**WHAT THIS TASK INVOLVES:**
Exactly the lines from the one with "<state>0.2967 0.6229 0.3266" through the end of the material are to be output, both included, with no other text.

**SOURCE MATERIAL:**
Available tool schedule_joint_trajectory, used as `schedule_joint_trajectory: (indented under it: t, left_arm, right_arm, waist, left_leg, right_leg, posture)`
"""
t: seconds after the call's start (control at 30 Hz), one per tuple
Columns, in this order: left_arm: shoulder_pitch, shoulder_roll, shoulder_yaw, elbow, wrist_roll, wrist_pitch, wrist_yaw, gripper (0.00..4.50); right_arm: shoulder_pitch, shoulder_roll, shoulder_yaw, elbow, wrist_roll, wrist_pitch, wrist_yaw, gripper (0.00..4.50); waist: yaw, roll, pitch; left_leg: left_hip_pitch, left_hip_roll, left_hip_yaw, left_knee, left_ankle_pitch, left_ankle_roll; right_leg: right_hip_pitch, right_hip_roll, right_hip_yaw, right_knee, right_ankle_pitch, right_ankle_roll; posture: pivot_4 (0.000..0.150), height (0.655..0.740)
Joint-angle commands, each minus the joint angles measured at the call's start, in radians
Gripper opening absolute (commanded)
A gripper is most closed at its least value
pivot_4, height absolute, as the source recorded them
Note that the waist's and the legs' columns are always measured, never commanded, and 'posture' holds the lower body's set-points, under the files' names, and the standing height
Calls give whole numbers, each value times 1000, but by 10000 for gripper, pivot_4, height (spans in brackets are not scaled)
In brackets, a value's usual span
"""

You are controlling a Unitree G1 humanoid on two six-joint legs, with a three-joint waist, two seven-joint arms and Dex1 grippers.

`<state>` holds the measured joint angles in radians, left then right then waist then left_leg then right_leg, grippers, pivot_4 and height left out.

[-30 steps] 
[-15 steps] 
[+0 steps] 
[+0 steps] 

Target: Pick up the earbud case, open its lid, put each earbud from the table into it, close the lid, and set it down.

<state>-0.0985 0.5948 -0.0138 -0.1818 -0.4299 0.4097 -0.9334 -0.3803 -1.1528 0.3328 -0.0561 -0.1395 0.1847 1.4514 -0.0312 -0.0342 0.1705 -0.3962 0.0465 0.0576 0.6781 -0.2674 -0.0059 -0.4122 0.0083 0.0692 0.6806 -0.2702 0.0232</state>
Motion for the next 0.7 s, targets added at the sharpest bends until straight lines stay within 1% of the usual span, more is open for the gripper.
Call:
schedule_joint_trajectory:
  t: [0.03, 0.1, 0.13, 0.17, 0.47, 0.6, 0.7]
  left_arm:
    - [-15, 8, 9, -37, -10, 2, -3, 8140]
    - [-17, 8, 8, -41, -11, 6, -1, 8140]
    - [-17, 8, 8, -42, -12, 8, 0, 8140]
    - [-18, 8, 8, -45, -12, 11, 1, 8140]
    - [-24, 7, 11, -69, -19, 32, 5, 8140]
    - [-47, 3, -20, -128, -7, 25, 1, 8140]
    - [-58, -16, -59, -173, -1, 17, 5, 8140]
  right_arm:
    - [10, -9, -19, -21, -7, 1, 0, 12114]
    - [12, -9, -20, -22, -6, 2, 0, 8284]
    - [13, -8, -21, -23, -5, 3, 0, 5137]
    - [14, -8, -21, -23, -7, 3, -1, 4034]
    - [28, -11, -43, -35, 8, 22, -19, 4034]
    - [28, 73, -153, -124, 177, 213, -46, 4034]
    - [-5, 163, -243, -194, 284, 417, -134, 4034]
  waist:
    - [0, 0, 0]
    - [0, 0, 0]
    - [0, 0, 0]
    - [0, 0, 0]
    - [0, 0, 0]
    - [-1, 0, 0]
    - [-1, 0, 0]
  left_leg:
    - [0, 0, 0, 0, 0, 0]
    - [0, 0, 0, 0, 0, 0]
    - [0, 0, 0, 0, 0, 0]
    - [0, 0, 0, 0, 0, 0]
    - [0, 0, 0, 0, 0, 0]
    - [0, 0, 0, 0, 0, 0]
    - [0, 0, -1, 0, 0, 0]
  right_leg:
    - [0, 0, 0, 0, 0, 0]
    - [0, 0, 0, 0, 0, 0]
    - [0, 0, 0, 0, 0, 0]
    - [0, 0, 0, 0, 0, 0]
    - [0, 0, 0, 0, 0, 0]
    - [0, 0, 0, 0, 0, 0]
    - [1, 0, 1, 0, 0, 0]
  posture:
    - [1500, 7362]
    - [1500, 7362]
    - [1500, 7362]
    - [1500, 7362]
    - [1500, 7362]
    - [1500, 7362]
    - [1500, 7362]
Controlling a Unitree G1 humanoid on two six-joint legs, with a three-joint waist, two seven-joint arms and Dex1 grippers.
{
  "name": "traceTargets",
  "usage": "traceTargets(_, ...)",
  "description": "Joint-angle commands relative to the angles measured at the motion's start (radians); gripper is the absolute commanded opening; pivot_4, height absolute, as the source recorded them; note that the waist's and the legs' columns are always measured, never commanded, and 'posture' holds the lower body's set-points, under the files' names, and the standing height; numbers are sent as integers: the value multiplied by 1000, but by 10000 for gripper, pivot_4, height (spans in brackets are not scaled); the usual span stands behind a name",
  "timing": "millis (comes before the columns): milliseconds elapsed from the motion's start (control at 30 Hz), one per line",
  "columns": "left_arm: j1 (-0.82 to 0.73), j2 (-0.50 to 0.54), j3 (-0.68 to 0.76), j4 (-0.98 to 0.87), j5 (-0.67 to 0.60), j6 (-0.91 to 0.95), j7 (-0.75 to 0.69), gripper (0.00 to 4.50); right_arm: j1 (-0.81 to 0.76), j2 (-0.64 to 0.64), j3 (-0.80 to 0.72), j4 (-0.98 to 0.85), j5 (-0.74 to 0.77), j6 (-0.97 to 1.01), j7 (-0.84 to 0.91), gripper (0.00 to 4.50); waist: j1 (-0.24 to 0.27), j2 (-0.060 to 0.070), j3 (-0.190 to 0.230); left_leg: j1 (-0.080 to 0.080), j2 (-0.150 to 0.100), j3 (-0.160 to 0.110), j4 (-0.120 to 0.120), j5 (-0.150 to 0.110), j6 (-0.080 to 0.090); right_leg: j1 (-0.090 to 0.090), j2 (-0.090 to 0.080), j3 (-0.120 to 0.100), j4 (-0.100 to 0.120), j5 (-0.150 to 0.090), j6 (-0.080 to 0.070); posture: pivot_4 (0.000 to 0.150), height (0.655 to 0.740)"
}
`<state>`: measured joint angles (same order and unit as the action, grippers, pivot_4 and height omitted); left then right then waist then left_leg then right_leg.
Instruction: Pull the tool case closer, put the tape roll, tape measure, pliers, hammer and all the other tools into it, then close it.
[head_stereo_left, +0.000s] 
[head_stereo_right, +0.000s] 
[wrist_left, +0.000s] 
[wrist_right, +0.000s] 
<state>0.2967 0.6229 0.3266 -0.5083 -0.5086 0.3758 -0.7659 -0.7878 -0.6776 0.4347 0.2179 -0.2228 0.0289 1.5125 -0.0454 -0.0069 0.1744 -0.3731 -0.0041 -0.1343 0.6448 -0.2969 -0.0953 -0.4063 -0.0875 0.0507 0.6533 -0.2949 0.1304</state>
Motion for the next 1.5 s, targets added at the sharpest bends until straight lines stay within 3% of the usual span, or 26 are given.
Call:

**RESULT OF THE TASK:**
<state>0.2967 0.6229 0.3266 -0.5083 -0.5086 0.3758 -0.7659 -0.7878 -0.6776 0.4347 0.2179 -0.2228 0.0289 1.5125 -0.0454 -0.0069 0.1744 -0.3731 -0.0041 -0.1343 0.6448 -0.2969 -0.0953 -0.4063 -0.0875 0.0507 0.6533 -0.2949 0.1304</state>
Motion for the next 1.5 s, targets added at the sharpest bends until straight lines stay within 3% of the usual span, or 26 are given.
Call:

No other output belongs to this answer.